● TASK DETAILS
If a line includes "mark", copy it out of the entries.

● EXCERPTED RECORDS
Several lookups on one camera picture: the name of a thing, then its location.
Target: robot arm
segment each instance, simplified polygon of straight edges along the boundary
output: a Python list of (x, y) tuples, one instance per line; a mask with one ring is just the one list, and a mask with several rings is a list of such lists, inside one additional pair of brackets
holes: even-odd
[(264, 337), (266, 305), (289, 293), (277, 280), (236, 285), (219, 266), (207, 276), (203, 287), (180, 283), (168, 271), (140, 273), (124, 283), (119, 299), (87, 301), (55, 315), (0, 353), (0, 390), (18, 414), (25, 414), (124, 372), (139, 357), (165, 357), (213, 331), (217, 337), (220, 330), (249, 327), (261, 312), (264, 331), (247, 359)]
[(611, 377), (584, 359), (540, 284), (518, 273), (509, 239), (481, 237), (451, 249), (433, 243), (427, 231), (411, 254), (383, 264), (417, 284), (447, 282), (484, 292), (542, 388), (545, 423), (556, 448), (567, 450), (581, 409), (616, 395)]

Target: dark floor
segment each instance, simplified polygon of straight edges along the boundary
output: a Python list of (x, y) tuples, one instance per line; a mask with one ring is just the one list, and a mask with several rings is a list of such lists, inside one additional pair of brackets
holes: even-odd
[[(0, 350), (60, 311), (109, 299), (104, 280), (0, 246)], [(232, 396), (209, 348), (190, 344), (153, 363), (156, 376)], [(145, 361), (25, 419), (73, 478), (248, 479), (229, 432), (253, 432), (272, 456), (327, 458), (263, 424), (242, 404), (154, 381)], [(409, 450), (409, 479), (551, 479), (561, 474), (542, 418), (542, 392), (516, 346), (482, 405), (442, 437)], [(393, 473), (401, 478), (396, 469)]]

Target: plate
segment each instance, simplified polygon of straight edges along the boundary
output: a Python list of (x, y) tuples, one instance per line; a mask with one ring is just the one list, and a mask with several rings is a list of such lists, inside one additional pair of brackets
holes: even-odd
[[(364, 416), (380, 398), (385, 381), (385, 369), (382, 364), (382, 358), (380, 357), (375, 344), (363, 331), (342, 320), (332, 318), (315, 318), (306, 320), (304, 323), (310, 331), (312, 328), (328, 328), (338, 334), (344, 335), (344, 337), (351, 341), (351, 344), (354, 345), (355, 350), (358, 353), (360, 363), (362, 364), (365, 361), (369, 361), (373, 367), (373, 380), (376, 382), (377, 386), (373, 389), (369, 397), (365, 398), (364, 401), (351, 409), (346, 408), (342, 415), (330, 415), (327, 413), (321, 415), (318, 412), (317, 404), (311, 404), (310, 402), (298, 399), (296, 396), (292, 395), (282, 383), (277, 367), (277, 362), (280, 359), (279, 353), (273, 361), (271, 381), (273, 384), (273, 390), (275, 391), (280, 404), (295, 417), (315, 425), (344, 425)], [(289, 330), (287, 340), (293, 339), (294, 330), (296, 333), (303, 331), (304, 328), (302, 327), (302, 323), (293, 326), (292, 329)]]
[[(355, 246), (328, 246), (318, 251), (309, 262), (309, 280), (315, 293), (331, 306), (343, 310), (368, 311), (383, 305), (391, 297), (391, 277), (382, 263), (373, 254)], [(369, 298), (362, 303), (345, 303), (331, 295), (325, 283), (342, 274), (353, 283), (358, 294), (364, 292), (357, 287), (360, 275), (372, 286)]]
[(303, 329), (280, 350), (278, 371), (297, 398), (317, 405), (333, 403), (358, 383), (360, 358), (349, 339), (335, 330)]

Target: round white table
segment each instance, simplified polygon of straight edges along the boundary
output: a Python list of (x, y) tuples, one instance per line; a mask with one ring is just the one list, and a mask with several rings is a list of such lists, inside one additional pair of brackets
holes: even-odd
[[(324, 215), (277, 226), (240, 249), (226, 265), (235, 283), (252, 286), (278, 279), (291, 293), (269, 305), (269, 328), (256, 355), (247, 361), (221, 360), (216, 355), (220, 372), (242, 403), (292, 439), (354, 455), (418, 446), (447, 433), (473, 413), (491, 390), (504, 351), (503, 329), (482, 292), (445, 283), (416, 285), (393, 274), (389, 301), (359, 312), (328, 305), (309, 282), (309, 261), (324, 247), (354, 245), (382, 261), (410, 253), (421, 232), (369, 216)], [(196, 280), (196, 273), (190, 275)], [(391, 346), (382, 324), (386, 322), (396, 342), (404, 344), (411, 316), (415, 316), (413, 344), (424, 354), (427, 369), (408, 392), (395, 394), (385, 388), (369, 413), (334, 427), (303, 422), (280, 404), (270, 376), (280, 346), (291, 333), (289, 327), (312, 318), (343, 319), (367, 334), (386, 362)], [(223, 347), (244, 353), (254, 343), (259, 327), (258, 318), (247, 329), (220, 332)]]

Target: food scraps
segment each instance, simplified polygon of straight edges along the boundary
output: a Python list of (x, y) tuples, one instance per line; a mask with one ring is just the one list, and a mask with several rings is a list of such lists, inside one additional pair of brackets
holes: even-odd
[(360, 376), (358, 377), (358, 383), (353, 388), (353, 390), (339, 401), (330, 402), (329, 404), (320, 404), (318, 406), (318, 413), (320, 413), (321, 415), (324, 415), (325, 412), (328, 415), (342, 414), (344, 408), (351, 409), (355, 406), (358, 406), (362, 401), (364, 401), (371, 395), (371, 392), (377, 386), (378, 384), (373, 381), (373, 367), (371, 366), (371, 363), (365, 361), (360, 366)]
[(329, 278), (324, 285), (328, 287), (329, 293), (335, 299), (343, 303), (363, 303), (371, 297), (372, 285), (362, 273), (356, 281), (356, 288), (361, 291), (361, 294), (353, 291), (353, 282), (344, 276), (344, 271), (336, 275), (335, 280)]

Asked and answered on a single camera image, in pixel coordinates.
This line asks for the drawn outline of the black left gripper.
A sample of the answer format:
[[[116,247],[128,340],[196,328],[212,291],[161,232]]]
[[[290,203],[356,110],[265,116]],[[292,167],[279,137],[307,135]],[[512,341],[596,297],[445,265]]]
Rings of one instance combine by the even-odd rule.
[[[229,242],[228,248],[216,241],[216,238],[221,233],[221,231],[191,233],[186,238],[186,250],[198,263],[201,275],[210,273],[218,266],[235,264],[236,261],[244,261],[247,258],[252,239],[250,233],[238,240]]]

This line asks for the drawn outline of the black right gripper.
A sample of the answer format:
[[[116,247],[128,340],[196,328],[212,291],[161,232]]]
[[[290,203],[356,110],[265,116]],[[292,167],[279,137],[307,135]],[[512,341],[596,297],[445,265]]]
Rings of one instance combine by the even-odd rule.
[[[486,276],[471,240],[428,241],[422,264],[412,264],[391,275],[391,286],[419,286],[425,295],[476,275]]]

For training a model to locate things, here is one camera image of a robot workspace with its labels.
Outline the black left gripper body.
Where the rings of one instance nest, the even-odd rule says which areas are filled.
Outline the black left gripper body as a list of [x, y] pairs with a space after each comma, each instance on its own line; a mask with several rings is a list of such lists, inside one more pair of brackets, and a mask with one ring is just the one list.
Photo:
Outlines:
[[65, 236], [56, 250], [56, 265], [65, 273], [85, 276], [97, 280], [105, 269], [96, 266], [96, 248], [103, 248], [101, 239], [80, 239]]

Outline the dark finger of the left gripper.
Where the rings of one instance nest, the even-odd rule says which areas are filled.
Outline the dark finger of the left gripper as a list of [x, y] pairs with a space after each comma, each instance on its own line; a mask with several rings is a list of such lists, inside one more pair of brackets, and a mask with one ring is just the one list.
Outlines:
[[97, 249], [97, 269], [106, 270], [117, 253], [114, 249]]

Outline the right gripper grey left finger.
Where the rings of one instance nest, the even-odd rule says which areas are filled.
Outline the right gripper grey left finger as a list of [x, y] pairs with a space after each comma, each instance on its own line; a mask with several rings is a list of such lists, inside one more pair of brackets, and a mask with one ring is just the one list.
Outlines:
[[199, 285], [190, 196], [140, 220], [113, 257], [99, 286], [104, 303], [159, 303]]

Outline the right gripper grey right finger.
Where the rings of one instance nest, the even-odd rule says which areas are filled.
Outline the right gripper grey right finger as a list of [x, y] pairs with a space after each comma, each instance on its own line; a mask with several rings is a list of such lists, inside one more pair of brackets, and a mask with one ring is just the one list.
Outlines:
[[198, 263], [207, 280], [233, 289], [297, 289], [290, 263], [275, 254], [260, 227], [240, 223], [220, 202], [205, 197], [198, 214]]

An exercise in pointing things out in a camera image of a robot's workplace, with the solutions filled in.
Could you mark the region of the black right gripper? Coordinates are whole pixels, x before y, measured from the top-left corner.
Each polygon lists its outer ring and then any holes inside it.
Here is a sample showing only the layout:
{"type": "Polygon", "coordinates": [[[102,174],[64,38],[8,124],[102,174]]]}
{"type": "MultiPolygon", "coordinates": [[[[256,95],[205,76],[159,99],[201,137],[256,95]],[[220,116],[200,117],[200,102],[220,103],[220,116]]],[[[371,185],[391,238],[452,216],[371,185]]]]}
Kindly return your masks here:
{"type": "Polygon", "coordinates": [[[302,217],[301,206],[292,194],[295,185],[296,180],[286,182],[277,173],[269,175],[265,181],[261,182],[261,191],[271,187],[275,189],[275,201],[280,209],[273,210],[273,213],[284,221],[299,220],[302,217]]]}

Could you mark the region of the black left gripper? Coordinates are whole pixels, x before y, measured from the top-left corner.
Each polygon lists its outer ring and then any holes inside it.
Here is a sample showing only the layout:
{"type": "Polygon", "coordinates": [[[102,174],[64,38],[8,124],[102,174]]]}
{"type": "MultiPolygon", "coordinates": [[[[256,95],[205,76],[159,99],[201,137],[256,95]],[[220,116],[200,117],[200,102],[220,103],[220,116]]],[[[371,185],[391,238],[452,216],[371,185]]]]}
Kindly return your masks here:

● WRITTEN ANSWER
Could you mark the region of the black right gripper? Coordinates are whole pixels, x before y, measured from the top-left corner.
Could you mark the region of the black left gripper? Coordinates are whole pixels, x before y, measured from the top-left corner.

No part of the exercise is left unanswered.